Exercise instructions → Your answer should show every line of the material below that includes "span".
-- Information supplied follows --
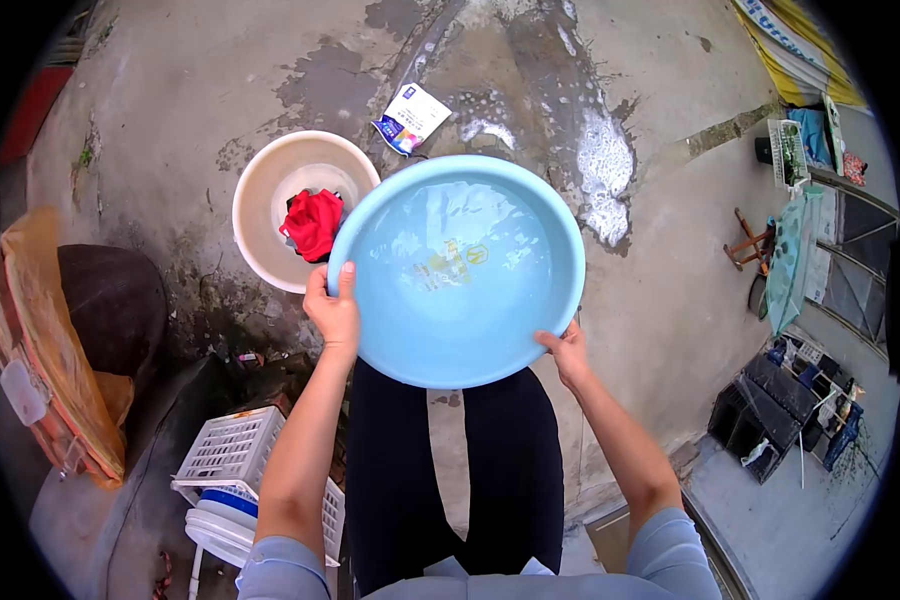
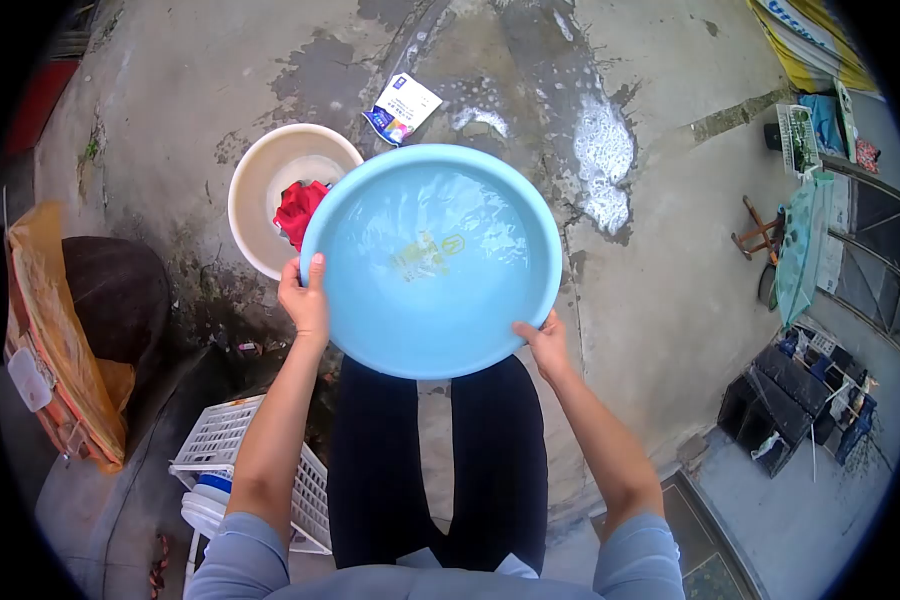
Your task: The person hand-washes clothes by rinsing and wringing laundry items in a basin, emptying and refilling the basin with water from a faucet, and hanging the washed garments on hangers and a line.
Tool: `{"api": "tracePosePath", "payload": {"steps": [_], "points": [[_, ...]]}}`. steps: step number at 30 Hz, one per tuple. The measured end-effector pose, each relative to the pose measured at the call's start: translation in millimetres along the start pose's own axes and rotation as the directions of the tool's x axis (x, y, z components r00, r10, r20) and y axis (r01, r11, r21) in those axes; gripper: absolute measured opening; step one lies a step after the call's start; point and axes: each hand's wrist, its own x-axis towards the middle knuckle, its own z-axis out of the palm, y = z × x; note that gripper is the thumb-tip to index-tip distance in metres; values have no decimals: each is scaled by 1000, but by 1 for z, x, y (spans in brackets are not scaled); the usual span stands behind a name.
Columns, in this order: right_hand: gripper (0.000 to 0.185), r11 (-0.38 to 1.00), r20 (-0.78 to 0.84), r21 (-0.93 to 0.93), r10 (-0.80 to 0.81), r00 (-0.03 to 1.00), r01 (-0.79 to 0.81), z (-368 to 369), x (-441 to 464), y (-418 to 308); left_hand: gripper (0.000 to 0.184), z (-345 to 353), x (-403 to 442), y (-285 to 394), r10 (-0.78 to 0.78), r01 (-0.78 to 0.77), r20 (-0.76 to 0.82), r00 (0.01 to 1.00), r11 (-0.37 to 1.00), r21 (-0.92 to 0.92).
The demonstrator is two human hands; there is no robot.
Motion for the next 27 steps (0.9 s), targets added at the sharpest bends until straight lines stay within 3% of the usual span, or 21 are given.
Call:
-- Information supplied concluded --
Answer to this task →
Tool: `{"api": "tracePosePath", "payload": {"steps": [_], "points": [[_, ...]]}}`. steps: step number at 30 Hz, one per tuple. The measured end-effector pose, each relative to the pose measured at the call's start: translation in millimetres along the start pose's own axes and rotation as the directions of the tool's x axis (x, y, z components r00, r10, r20) and y axis (r01, r11, r21) in those axes; gripper: absolute measured opening; step one lies a step after the call's start; point and axes: each hand's wrist, its own x-axis towards the middle knuckle, its own z-axis out of the palm, y = z × x; note that gripper is the thumb-tip to index-tip distance in metres; values have no decimals: each is scaled by 1000, but by 1 for z, x, y (spans in brackets are not scaled); the usual span stands behind a name.
Motion for the next 27 steps (0.9 s), targets added at the sharpest bends until straight lines stay within 3% of the usual span, or 21 are given.

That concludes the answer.